Speaking of Dhaka, Mohammad Abdul Qayyum shares in his book, 'History, Tradition and Culture of Dhaka,' that the use of flowers on the occasion of marriages was common. A Dala used to be sent from the groom's house to the bride's residence. The basket was made of raw jackfruit leaves and contained garlands, bangles and flower chains for the bride. However, no large-scale flower cultivation existed back then and flower shops were also not widespread. Malakars were available at Chawkbazar and Shankhari Bazar, where they had opened their own flower stalls.
Mizanur Rahman, in his book 'Dhaka Puran,' refers to another flower market which was located near Babubazar outpost. The buyers were mainly those who were traveling to Kumartuli. Some buyers would gift their purchases to sex workers.
Syed Ali Ahsan writes in his book 'Sixty Years Ago Dhaka' that large, red roses used to be sold outside the gates of the Baldha Garden early in the morning. There were around 200 varieties of roses in Baldha's Rose Garden.
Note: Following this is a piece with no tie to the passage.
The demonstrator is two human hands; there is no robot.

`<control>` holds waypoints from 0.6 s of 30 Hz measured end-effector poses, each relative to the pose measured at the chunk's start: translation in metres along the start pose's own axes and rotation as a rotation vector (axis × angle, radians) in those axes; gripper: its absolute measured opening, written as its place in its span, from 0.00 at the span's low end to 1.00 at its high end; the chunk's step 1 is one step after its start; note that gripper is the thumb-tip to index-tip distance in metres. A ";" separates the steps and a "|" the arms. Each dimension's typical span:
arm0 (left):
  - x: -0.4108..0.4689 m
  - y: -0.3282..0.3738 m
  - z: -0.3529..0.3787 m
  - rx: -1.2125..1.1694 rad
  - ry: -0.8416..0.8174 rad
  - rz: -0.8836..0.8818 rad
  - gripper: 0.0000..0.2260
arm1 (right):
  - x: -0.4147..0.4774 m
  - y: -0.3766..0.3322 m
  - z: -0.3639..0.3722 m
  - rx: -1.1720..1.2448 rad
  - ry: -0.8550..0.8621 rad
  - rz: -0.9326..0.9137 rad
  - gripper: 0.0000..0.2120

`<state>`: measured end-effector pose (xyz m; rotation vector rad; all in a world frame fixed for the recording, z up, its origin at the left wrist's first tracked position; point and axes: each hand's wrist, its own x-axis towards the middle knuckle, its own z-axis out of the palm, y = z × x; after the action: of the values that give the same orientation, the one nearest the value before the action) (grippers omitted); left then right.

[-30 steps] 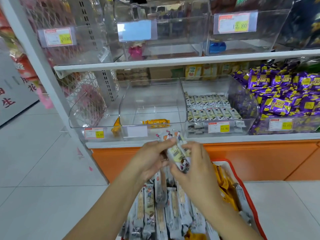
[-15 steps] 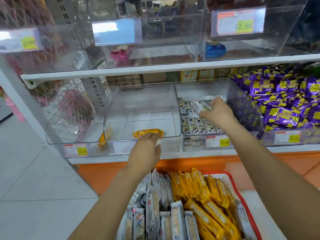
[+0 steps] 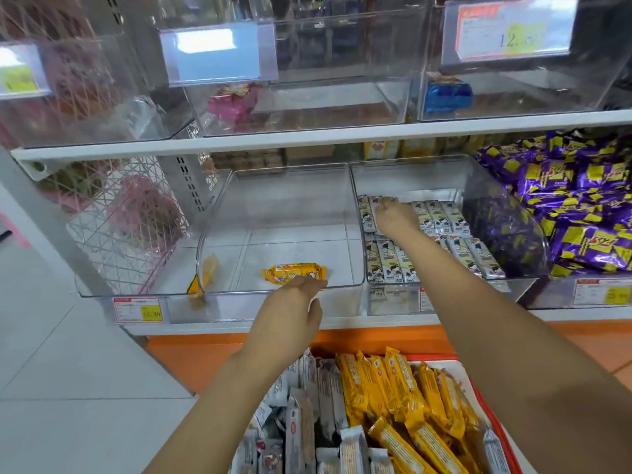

Hrishikesh Das, the zamindar of Dhaka, built a splendid 'Rose Garden' by collecting varieties of roses from home and abroad. The smell of roses had inspired the poet Shamsur Rahman. In the poem 'Ei Matowala Rait,' he describes the sentiments of a disorderly person:
'I am alive now
The scent of roses still comes to my nose.'
Fragrances were also produced from flower extracts in Dhaka. A lane was named 'Gandhi Goli' in homage to a perfume maker popularly known as Gandhi. Notable for having invented a refining method, he had an assortment of perfumes, including Champak, Arabian Jasmine and Jasmine.His products had gained popularity in the local market. He would also manufacture rose perfume and rose water. Nazir Hossain described the techniques of Gandhi in his book 'Kingbodontir Dhaka'.
In course of time, commercial floriculture became popular in Bengal and flower trade grew in volume. Today, Bangladesh can boast of a strong flower industry.